• What to do: Nothing but a number is wanted here: the count of lines in the data holding the word "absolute".

• Provided data:
= Beginning of Section =
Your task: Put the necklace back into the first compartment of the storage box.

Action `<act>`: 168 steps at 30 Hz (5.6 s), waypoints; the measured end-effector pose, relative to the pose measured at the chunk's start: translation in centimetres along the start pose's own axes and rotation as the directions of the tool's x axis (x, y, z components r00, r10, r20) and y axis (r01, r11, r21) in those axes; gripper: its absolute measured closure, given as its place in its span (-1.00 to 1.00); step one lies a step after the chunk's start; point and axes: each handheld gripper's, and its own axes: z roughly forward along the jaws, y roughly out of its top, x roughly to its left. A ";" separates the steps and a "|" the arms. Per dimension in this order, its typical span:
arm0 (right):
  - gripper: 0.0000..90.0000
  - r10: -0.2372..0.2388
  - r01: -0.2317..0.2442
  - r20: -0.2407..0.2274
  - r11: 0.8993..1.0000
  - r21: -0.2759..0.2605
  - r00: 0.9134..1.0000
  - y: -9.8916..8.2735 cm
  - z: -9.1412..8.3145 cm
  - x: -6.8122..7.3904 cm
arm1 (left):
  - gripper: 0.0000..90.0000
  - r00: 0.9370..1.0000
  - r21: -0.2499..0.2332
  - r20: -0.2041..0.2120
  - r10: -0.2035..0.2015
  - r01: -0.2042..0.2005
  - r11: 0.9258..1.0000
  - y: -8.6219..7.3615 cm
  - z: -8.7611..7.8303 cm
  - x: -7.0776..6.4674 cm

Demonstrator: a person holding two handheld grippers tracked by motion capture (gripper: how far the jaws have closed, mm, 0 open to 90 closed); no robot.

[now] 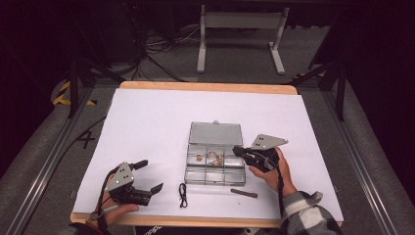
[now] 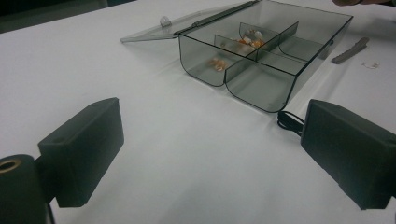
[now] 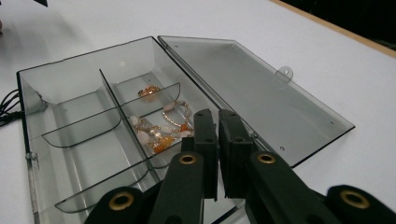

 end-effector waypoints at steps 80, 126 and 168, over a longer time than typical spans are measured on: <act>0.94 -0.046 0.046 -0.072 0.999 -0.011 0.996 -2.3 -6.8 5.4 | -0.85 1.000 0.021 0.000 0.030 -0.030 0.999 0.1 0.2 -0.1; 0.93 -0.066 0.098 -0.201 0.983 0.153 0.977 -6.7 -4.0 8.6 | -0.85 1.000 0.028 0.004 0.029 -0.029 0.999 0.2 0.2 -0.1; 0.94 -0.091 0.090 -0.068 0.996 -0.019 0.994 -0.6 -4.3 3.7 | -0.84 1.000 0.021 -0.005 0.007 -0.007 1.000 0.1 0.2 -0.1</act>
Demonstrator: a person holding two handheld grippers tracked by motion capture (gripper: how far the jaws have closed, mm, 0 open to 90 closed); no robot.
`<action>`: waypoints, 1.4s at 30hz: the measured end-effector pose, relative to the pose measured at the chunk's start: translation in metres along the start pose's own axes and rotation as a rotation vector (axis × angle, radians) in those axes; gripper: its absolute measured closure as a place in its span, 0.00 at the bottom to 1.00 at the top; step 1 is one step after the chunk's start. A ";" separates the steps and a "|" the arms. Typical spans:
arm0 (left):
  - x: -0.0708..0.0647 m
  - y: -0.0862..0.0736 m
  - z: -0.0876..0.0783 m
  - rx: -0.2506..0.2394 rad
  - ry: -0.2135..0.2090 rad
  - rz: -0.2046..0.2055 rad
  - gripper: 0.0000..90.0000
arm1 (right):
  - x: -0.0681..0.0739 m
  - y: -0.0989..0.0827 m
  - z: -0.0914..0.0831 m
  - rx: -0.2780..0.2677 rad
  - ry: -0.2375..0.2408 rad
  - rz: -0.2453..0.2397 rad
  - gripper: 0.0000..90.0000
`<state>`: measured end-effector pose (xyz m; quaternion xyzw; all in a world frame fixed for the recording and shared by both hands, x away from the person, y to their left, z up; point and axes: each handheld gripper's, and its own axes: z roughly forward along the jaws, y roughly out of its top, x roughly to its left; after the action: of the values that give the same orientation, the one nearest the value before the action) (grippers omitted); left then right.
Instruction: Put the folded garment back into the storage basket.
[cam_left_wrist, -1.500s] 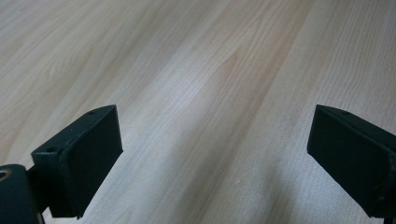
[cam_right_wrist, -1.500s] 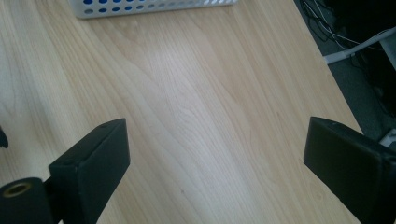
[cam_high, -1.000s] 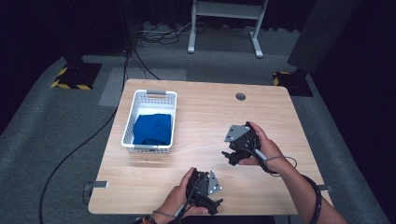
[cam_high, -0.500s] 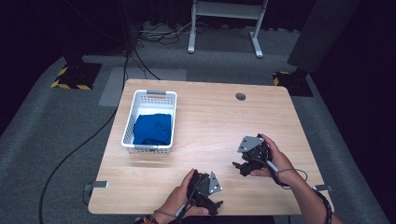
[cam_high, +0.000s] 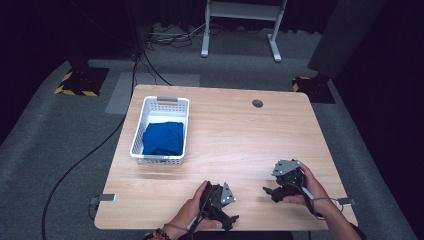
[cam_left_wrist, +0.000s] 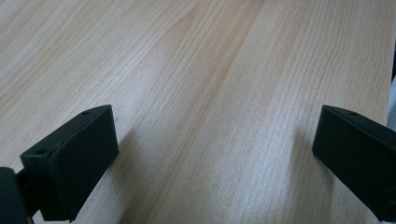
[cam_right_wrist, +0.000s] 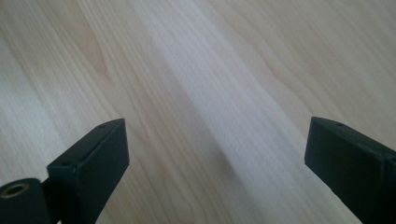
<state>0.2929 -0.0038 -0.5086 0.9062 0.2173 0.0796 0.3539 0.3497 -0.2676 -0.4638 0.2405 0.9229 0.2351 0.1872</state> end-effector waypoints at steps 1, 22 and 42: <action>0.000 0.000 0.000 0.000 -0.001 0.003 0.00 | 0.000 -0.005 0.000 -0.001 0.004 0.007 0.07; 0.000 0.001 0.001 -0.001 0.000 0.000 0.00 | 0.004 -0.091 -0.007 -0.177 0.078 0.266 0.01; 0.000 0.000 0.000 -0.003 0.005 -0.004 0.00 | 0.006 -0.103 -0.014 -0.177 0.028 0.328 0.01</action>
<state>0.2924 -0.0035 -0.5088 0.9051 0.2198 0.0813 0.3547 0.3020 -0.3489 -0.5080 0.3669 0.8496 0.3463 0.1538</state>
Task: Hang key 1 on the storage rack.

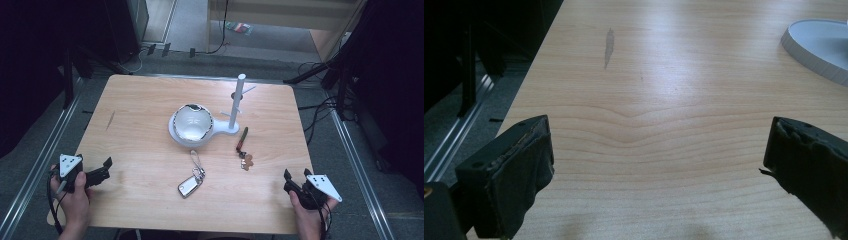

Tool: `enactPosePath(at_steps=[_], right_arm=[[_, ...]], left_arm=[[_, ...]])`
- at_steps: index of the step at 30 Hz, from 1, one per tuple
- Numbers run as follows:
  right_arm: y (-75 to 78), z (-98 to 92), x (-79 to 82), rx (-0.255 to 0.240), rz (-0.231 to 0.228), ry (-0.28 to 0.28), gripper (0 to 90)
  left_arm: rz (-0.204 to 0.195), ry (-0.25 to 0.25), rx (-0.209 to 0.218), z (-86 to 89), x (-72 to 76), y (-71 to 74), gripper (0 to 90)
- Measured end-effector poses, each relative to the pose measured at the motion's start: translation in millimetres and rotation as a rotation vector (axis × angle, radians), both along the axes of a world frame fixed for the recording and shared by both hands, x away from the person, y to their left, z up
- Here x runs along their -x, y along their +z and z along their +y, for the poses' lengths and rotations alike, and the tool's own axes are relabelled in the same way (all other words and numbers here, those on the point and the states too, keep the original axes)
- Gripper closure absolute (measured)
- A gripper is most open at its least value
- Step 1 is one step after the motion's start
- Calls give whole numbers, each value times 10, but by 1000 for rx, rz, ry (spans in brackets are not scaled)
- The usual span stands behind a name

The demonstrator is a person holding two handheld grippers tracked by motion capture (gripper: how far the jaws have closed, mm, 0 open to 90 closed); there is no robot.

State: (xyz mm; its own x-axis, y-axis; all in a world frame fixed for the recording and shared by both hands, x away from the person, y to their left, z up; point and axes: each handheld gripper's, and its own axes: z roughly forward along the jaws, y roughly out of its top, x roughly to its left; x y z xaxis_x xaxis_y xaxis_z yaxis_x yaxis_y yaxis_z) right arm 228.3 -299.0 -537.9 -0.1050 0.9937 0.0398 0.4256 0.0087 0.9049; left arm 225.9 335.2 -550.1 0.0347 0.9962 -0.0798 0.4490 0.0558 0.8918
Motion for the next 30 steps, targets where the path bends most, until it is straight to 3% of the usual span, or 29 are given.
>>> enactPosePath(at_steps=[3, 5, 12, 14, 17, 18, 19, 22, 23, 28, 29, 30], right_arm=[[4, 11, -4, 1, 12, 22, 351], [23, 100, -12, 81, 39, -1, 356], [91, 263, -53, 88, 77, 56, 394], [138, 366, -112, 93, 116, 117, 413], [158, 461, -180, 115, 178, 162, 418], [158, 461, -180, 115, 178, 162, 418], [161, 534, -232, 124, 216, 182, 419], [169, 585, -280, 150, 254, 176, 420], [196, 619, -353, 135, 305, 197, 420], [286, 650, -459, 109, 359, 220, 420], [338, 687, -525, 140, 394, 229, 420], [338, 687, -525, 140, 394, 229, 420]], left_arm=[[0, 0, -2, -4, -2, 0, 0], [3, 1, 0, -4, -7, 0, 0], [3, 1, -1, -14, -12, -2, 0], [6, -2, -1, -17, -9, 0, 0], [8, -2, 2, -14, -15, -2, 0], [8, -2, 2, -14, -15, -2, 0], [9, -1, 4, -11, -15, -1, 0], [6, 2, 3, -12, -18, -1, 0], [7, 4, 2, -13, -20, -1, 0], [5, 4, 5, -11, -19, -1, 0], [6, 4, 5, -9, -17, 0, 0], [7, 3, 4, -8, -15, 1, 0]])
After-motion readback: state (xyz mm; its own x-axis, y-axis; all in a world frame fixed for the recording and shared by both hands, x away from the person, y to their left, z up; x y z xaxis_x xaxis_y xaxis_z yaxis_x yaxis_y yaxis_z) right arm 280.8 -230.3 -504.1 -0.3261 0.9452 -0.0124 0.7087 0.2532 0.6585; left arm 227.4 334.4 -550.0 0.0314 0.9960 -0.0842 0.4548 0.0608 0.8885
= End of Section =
• Solution for this exercise: 3